Functional Annotation:

• Conserved domain analysis using InterPro, Pfam

• Transmembrane topology prediction (TMHMM, Phobius)

• Functional residue prediction using ConSurf, DEPTH

Molecular Dynamics Simulations:

• Membrane embedding using CHARMM-GUI

• Explicit solvent simulations in lipid bilayers

• Analysis of stability, conformational changes, and potential binding sites

Experimental Validation Strategy:

• Design experiments to test computational predictions

• Refine models based on experimental feedback

• Establish confidence levels for different prediction aspects

This integrative computational approach provides testable hypotheses about structure-function relationships that guide experimental design, creating an iterative process of computational prediction and experimental validation.

What isotope labeling strategies are most effective for NMR studies of AZOSEA40600?

NMR studies of membrane proteins like AZOSEA40600 require specialized isotope labeling approaches.
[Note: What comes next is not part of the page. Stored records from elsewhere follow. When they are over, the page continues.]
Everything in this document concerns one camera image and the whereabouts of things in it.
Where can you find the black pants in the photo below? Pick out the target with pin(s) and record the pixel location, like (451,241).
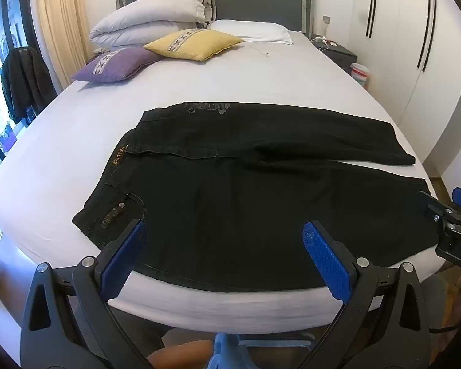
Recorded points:
(234,207)

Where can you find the white pillow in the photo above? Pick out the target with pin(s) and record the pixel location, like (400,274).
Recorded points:
(253,30)

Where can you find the beige curtain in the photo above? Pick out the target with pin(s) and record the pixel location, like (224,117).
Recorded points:
(63,27)

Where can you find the white folded duvet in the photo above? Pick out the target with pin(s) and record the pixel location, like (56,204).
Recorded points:
(150,15)

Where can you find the grey headboard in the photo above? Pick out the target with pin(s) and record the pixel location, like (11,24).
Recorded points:
(249,0)

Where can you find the person's leg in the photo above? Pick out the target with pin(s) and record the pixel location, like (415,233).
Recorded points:
(180,355)

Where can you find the white wardrobe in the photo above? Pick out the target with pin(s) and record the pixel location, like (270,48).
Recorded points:
(403,65)

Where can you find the wall socket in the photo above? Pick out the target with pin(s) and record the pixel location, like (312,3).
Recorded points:
(327,19)

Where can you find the blue plastic stool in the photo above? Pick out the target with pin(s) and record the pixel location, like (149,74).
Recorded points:
(253,349)

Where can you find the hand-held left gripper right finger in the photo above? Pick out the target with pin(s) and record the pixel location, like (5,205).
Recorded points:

A methodological framework includes:

Uniform Labeling Strategies:

• Triple Labeling (13C, 15N, 2H):

  • Expression in M9 minimal media with 13C-glucose, 15N-ammonium chloride

  • Deuteration (70-90%) to improve relaxation properties

  • Selective protonation of methyl groups for improved signal detection

• SAIL (Stereo-Array Isotope Labeling):

  • Incorporation of stereospecifically labeled amino acids

  • Reduction of spectral complexity while maintaining structural information

Selective Labeling Approaches:

• Amino Acid-Specific Labeling:

  • Label only specific amino acid types (e.g., 15N-Leu, 13C-Val)

  • Focus on residues in predicted functional regions

• Segmental Labeling:

  • Express protein domains separately with different isotope patterns

  • Ligate using split inteins or native chemical ligation

Sample Preparation Considerations:

• Detergent micelles vs. nanodiscs vs. bicelles

• Paramagnetic relaxation enhancement (PRE) for distance constraints

• Oriented sample preparation for solid-state NMR

This methodical approach to isotope labeling optimizes signal quality while reducing spectral complexity, essential for the structural characterization of complex membrane proteins.

How can reconstitution systems be optimized to study AZOSEA40600 in near-native membrane environments?

Studying membrane proteins in native-like environments is crucial for functional understanding. A systematic approach to membrane reconstitution includes:

Liposome Reconstitution:

• Lipid Composition Screening:

  • Bacterial membrane mimics (POPE/POPG mixtures)

  • Systematic variation of lipid types and ratios

  • Incorporation of specific lipids based on native environment

• Reconstitution Methods:

  • Detergent removal via dialysis or Bio-Beads

  • Direct incorporation during liposome formation

  • Fusion of proteoliposomes with preformed liposomes

Nanodiscs and Membrane Scaffold Proteins:

• Choose appropriate MSP constructs based on protein size

• Optimize lipid:protein:MSP ratios

• Validate homogeneity by size exclusion chromatography and electron microscopy

Functional Validation:

• Circular dichroism to confirm secondary structure integrity

• Fluorescence spectroscopy to assess tertiary structure

• Functional assays specific to predicted protein activity

Experimental Design Considerations:

• Implement factorial design to test multiple variables

• Control for protein orientation during reconstitution

• Establish quantitative metrics for reconstitution efficiency

This methodological framework enables systematic optimization of membrane environments that maintain protein stability and activity, essential for accurate functional characterization.